官术网_书友最值得收藏!

Configuring Oozie in Hortonworks distribution

In this section, we will learn how to configure Oozie inside Hortonworks Hadoop distribution using Ambari. We will configure the Oozie server to use a MySQL database instead of the default Derby database to store all job information.

We will use a virtual machine to learn how to configure Oozie in Hortonworks Hadoop distribution. Most of other distributions, such as Cloudera, Pivotal, and so on, have similar steps.

Let's start with the following steps:

  1. If you don't have VirtualBox on your machine, then download and install VirtualBox from https://www.virtualbox.org/wiki/Downloads.
  2. Download the Hortonworks single node virtual machine from http://hortonworks.com/hdp/downloads/. It will take 1-2 hours depending upon your Internet connection speed.

    Tip

    It is always good to store the virtual machine images in a common folder. For example, I have folder in my machine such as ~/dev/vm/. It makes virtual machine image management easier.

  3. After the download is complete, open the VirtualBox and click on File | Import Appliance:

    Import appliance

  4. Click on the Import Appliance button, browse to the place where you downloaded the virtual machine image, and then click on Continue.
  5. Wait till the VirtualBox imports the new machine.
  6. Once you can see the machine is imported, click on Start machine in the virtual machine console.
  7. On completion of boot process of the machine, you can log in to the Ambari dashboard by opening the URL http://127.0.0.1:8080 in your browser.
  8. Use the username as well as password as admin.

    It will take some time for all services to start up and report their status to Ambari. Once the system has reported the status, all services have a glance at the Ambari console. It is also a good idea to stop the services which we are not using to reduce the load on the system.
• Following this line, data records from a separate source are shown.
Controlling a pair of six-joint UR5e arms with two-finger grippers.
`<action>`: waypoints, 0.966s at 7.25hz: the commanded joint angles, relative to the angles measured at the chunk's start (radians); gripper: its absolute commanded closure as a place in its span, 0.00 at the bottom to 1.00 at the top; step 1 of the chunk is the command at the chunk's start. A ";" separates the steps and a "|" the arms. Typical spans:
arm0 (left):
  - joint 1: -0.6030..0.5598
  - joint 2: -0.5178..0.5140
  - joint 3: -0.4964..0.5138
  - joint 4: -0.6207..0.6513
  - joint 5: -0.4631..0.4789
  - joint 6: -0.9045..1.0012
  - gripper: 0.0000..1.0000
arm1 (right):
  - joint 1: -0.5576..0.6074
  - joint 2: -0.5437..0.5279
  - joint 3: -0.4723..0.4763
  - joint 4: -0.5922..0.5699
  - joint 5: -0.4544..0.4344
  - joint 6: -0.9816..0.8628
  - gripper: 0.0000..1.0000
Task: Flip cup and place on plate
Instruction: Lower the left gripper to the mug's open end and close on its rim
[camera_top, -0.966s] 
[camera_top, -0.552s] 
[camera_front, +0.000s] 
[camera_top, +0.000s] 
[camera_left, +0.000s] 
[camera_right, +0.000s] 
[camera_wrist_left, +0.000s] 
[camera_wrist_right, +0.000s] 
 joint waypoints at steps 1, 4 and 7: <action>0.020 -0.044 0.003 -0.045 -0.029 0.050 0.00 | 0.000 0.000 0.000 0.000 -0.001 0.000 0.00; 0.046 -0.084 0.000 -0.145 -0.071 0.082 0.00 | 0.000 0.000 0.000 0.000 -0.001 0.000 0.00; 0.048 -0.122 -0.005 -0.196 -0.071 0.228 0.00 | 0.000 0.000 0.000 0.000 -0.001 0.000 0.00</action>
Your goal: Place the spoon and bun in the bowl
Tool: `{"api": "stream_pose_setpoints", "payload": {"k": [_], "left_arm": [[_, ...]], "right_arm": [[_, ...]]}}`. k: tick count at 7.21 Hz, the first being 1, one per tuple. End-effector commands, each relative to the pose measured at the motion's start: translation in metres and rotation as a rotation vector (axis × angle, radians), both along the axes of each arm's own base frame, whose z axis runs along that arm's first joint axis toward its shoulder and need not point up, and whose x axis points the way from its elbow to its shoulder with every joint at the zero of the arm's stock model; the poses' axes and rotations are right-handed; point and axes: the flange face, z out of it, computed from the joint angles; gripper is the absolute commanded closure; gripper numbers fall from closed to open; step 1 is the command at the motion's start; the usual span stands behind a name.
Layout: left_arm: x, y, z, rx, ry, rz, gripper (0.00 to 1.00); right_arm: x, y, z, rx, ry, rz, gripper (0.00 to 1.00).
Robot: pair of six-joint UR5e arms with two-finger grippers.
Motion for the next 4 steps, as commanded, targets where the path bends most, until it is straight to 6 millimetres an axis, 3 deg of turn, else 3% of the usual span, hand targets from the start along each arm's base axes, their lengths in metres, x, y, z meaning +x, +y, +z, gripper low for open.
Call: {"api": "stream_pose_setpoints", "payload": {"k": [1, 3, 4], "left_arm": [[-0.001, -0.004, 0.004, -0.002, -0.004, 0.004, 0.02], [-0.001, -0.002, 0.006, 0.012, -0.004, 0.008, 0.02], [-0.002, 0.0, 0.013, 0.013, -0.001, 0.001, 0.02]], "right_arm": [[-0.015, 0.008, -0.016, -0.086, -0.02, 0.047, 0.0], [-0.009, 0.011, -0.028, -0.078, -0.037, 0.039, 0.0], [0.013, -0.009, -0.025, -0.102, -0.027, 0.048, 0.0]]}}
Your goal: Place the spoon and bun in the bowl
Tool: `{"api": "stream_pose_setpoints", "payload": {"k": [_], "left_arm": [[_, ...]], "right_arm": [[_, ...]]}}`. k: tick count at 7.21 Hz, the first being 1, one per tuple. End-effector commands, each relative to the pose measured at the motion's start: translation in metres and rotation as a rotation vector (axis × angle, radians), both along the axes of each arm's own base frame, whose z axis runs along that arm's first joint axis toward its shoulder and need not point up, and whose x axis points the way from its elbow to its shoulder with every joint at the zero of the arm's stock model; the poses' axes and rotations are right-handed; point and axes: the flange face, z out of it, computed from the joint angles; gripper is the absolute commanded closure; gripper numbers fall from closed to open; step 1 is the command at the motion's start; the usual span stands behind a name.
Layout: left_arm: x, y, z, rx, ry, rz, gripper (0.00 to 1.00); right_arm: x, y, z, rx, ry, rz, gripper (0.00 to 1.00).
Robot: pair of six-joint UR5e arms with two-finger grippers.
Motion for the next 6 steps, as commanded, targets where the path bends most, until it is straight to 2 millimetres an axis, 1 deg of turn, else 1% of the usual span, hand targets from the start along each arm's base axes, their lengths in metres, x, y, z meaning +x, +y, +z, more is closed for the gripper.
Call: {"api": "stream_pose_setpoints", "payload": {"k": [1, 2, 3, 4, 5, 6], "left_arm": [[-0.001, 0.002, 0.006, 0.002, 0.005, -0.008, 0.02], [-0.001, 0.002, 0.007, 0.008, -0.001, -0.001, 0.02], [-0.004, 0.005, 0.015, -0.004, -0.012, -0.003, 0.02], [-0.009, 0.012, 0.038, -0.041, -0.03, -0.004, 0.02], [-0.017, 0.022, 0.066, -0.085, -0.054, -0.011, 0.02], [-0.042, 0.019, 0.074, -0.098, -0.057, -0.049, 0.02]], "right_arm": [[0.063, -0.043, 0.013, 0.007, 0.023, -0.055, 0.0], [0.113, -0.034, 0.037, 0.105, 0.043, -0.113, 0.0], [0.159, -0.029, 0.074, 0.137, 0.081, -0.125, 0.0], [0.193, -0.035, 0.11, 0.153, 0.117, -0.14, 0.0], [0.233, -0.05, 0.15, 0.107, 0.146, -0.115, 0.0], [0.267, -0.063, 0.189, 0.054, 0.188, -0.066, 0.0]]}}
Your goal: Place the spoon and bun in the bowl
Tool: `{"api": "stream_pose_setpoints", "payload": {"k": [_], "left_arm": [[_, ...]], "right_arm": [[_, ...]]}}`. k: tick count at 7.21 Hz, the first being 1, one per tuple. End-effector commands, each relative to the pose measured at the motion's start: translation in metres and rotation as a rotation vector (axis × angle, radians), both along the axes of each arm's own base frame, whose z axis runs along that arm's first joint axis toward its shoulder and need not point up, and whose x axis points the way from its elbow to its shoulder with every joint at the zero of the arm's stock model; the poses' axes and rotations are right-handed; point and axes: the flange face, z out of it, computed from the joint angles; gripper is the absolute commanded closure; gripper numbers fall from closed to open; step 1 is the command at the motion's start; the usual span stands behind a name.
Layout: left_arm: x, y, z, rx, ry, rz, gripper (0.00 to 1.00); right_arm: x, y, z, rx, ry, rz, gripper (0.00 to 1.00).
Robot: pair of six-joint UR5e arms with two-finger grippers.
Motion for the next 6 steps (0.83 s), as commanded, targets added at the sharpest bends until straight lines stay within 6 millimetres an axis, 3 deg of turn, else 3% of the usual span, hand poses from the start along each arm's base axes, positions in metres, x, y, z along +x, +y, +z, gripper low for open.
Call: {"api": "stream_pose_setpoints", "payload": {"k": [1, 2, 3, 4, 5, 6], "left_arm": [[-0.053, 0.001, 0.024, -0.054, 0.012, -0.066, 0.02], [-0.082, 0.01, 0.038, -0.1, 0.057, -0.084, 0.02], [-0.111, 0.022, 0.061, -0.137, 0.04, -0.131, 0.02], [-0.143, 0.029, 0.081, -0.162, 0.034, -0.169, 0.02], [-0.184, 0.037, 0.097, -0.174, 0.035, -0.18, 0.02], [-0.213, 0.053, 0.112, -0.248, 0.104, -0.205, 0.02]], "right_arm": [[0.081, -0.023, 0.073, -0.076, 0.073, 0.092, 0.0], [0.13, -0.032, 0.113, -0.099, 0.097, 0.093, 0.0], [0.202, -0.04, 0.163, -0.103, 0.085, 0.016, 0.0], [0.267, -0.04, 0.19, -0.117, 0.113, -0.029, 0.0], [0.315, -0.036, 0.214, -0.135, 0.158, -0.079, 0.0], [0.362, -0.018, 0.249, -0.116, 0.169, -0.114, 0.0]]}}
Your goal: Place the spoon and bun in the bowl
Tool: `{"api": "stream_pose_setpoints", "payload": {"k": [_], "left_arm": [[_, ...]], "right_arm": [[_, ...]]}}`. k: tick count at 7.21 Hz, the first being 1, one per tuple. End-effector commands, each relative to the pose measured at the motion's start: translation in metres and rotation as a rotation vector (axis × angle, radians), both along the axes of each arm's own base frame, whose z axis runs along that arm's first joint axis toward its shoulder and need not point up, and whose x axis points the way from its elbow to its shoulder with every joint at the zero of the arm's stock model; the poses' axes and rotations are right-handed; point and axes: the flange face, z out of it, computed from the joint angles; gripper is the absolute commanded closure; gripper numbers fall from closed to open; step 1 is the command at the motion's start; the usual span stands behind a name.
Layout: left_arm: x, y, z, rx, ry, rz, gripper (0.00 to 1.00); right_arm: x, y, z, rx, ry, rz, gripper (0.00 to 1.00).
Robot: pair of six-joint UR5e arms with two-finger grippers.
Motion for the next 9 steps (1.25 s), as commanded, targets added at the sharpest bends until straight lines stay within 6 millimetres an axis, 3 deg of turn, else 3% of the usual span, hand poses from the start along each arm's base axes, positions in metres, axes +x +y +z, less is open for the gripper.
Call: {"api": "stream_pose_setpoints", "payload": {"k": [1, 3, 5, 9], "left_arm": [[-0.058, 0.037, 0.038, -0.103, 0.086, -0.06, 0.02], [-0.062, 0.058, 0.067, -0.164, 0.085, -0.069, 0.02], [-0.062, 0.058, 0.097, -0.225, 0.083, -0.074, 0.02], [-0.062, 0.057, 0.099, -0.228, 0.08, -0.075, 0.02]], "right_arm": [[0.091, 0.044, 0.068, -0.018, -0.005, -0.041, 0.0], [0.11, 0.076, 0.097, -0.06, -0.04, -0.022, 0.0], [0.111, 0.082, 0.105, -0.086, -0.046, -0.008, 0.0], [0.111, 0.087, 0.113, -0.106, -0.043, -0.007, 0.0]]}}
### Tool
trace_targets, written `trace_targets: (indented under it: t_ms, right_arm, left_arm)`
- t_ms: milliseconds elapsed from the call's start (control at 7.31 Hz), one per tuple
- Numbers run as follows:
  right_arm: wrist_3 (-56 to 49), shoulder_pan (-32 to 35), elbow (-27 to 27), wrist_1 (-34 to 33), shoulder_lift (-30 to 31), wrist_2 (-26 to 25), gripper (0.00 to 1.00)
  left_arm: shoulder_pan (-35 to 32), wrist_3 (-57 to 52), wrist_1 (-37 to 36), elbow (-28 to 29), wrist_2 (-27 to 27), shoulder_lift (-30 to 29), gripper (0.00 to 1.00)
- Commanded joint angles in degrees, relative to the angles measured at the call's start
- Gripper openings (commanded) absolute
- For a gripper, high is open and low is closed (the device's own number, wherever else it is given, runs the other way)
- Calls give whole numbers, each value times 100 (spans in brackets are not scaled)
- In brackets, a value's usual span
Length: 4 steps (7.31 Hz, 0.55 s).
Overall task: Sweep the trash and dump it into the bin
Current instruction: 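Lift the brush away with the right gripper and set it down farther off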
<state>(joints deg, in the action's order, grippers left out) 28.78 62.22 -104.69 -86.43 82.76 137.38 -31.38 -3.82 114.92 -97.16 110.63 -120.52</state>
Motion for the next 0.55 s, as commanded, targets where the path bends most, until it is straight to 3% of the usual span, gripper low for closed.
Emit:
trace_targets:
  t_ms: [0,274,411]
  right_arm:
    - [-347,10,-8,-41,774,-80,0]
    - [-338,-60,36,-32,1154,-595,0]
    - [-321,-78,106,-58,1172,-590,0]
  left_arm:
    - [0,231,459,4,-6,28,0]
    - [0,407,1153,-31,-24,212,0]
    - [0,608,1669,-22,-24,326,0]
  9. In the Ambari dashboard, click on the link named Oozie on the left side. You can see there are two components for Oozie, Oozie Server and Oozie Client. Since we are using a single node cluster, we have both the server and client installed on the same machine. In the production environment, you will configure the Oozie server and clients separately on different machines. Using the client, we will submit the jobs to server. Before submitting the job, we will tell where the server is located using the OOZIE_URL variable.

    Tip

    To save time in manually specifying the Oozie server on the client machine every time, you can set the environment variable OOZIE_URL in your bash_profile or environment file depending on the operating system you use. You should say export OOZIE_URL=http://oozieserver:11000/oozie; in this book oozieserver will be localhost.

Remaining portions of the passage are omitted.